**WORK REQUIRED:** Write out the listing verbatim. No pictures belong in it.

::::::::::

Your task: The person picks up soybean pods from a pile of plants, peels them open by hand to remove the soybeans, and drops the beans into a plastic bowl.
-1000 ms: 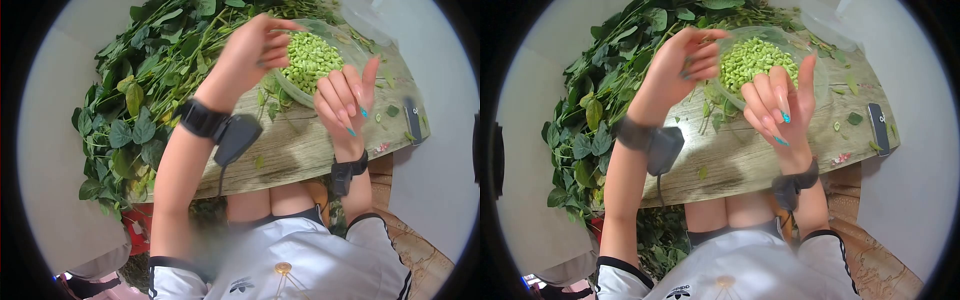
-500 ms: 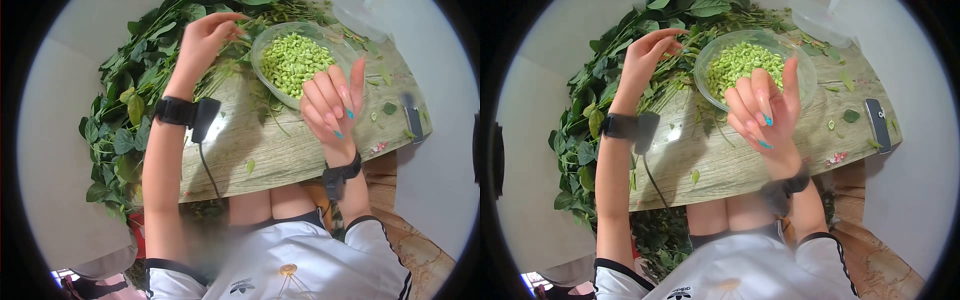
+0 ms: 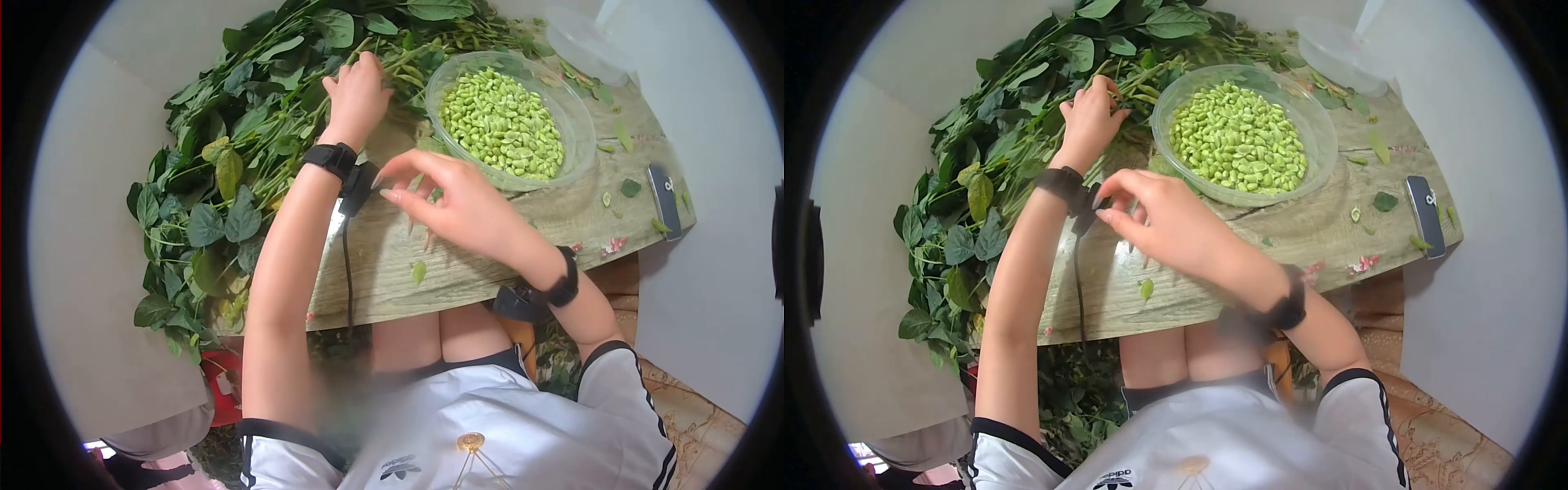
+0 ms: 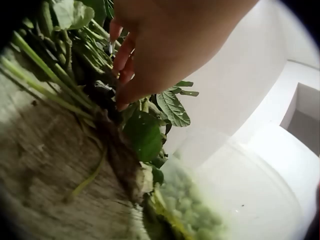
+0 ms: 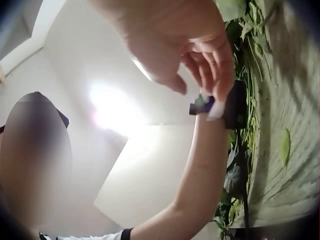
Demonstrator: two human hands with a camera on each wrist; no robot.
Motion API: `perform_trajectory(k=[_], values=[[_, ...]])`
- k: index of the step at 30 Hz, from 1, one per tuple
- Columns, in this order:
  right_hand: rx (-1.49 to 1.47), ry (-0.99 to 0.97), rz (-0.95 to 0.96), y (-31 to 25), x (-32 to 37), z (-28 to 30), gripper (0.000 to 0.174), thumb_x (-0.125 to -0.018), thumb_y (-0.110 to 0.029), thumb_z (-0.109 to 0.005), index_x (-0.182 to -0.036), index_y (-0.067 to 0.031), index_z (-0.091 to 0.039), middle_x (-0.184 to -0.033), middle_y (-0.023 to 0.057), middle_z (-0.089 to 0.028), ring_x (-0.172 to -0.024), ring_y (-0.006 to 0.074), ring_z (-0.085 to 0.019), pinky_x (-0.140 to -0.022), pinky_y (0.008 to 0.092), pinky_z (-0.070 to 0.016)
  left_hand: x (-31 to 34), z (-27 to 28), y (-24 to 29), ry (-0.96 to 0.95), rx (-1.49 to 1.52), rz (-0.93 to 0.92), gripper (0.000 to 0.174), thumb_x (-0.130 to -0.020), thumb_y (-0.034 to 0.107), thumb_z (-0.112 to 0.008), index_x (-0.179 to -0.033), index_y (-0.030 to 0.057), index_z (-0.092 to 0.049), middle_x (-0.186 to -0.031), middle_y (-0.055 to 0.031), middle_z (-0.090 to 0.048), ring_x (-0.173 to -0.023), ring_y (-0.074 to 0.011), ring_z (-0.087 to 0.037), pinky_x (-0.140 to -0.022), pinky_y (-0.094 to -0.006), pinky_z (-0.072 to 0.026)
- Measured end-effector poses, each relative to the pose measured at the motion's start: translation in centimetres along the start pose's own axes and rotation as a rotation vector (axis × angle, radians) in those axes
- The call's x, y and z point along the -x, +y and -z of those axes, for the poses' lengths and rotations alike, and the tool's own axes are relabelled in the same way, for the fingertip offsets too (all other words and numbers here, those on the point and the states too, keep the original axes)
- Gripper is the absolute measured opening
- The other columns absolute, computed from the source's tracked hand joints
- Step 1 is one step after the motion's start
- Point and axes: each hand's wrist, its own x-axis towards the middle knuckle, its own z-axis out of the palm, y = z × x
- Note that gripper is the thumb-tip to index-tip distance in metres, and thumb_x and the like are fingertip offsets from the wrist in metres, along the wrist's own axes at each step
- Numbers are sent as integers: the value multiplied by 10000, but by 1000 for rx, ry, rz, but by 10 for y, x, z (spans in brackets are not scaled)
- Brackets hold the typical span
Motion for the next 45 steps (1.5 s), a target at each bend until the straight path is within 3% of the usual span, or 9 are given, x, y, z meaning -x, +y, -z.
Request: perform_trajectory(k=[4,9,18,24,25,27,29,40,45], values=[[539,162,641,-62,19,21,333,-673,-40,-684,-997,-114,-690,-924,43,-632,-755,187,-613,-612,312,-517,5,-2,-11,126,43,-50,270,-818,179,-694,-1036,73,-574,-981,-80,-664,-1026,-285,-572,-873,-487,-342],[688,147,486,-147,67,9,273,-579,-46,-711,-830,-151,-718,-903,26,-617,-803,167,-587,-586,283,-459,13,2,-12,219,87,-132,75,-848,183,-654,-861,121,-693,-882,-28,-639,-919,-256,-564,-870,-436,-316],[712,217,511,-86,87,85,264,-661,-135,-721,-923,-100,-703,-907,66,-633,-820,205,-591,-650,324,-466,25,9,-10,355,197,-133,97,-861,221,-678,-888,129,-691,-875,4,-637,-920,-227,-551,-892,-435,-287],[741,222,594,-91,4,44,304,-723,-202,-728,-992,-63,-691,-909,97,-646,-833,234,-595,-698,355,-471,33,15,-17,376,288,-270,153,-890,247,-645,-954,108,-630,-883,10,-589,-922,-197,-506,-911,-373,-253],[750,258,329,-76,-22,55,299,-822,-249,-680,-1028,-33,-698,-961,131,-673,-863,278,-635,-754,363,-498,34,15,-17,373,293,-269,153,-890,247,-645,-954,108,-630,-883,10,-589,-922,-197,-506,-911,-373,-253],[1008,493,299,-38,-56,65,219,-978,-227,-580,-930,-45,-691,-905,98,-710,-889,202,-645,-738,303,-496,31,18,-17,338,326,-258,155,-880,227,-633,-951,94,-599,-892,15,-581,-935,-184,-494,-915,-363,-246],[841,470,325,11,-87,81,276,-840,-284,-654,-942,-32,-705,-852,161,-681,-797,343,-652,-718,413,-516,29,19,-18,373,354,-273,173,-868,255,-646,-923,99,-595,-864,17,-570,-917,-174,-494,-911,-357,-244],[788,166,56,42,-130,61,203,-814,-219,-681,-822,-18,-712,-750,170,-679,-746,335,-667,-691,420,-522,26,13,-13,318,241,-200,217,-895,332,-657,-826,128,-640,-662,22,-509,-758,-190,-484,-819,-377,-257],[1328,327,195,25,-120,35,113,-759,-143,-676,-698,-48,-684,-701,118,-668,-786,303,-647,-706,421,-492,19,-2,-1,337,211,-64,159,-873,261,-668,-789,131,-633,-664,17,-548,-737,-219,-552,-768,-407,-269]])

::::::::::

**ANSWER SPACE:**
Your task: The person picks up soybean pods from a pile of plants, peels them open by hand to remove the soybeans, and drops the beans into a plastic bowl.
-1000 ms: 
-500 ms: 
+0 ms: 
+0 ms: 
+0 ms: 
Demonstrator: two human hands with a camera on each wrist; no robot.
Motion API: `perform_trajectory(k=[_], values=[[_, ...]])`
- k: index of the step at 30 Hz, from 1, one per tuple
- Columns, in this order:
  right_hand: rx (-1.49 to 1.47), ry (-0.99 to 0.97), rz (-0.95 to 0.96), y (-31 to 25), x (-32 to 37), z (-28 to 30), gripper (0.000 to 0.174), thumb_x (-0.125 to -0.018), thumb_y (-0.110 to 0.029), thumb_z (-0.109 to 0.005), index_x (-0.182 to -0.036), index_y (-0.067 to 0.031), index_z (-0.091 to 0.039), middle_x (-0.184 to -0.033), middle_y (-0.023 to 0.057), middle_z (-0.089 to 0.028), ring_x (-0.172 to -0.024), ring_y (-0.006 to 0.074), ring_z (-0.085 to 0.019), pinky_x (-0.140 to -0.022), pinky_y (0.008 to 0.092), pinky_z (-0.070 to 0.016)
  left_hand: x (-31 to 34), z (-27 to 28), y (-24 to 29), ry (-0.96 to 0.95), rx (-1.49 to 1.52), rz (-0.93 to 0.92), gripper (0.000 to 0.174), thumb_x (-0.130 to -0.020), thumb_y (-0.034 to 0.107), thumb_z (-0.112 to 0.008), index_x (-0.179 to -0.033), index_y (-0.030 to 0.057), index_z (-0.092 to 0.049), middle_x (-0.186 to -0.031), middle_y (-0.055 to 0.031), middle_z (-0.090 to 0.048), ring_x (-0.173 to -0.023), ring_y (-0.074 to 0.011), ring_z (-0.087 to 0.037), pinky_x (-0.140 to -0.022), pinky_y (-0.094 to -0.006), pinky_z (-0.072 to 0.026)
- Measured end-effector poses, each relative to the pose measured at the motion's start: translation in centimetres along the start pose's own axes and rotation as a rotation vector (axis × angle, radians) in those axes
- The call's x, y and z point along the -x, +y and -z of those axes, for the poses' lengths and rotations alike, and the tool's own axes are relabelled in the same way, for the fingertip offsets too (all other words and numbers here, those on the point and the states too, keep the original axes)
- Gripper is the absolute measured opening
- The other columns absolute, computed from the source's tracked hand joints
- Step 1 is one step after the motion's start
- Point and axes: each hand's wrist, its own x-axis towards the middle knuckle, its own z-axis out of the palm, y = z × x
- Note that gripper is the thumb-tip to index-tip distance in metres, and thumb_x and the like are fingertip offsets from the wrist in metres, along the wrist's own axes at each step
- Numbers are sent as integers: the value multiplied by 10000, but by 1000 for rx, ry, rz, but by 10 for y, x, z (spans in brackets are not scaled)
- Brackets hold the typical span
Motion for the next 45 steps (1.5 s), a target at each bend until the straight path is within 3% of the usual span, or 9 are given, x, y, z meaning -x, +y, -z.
Request: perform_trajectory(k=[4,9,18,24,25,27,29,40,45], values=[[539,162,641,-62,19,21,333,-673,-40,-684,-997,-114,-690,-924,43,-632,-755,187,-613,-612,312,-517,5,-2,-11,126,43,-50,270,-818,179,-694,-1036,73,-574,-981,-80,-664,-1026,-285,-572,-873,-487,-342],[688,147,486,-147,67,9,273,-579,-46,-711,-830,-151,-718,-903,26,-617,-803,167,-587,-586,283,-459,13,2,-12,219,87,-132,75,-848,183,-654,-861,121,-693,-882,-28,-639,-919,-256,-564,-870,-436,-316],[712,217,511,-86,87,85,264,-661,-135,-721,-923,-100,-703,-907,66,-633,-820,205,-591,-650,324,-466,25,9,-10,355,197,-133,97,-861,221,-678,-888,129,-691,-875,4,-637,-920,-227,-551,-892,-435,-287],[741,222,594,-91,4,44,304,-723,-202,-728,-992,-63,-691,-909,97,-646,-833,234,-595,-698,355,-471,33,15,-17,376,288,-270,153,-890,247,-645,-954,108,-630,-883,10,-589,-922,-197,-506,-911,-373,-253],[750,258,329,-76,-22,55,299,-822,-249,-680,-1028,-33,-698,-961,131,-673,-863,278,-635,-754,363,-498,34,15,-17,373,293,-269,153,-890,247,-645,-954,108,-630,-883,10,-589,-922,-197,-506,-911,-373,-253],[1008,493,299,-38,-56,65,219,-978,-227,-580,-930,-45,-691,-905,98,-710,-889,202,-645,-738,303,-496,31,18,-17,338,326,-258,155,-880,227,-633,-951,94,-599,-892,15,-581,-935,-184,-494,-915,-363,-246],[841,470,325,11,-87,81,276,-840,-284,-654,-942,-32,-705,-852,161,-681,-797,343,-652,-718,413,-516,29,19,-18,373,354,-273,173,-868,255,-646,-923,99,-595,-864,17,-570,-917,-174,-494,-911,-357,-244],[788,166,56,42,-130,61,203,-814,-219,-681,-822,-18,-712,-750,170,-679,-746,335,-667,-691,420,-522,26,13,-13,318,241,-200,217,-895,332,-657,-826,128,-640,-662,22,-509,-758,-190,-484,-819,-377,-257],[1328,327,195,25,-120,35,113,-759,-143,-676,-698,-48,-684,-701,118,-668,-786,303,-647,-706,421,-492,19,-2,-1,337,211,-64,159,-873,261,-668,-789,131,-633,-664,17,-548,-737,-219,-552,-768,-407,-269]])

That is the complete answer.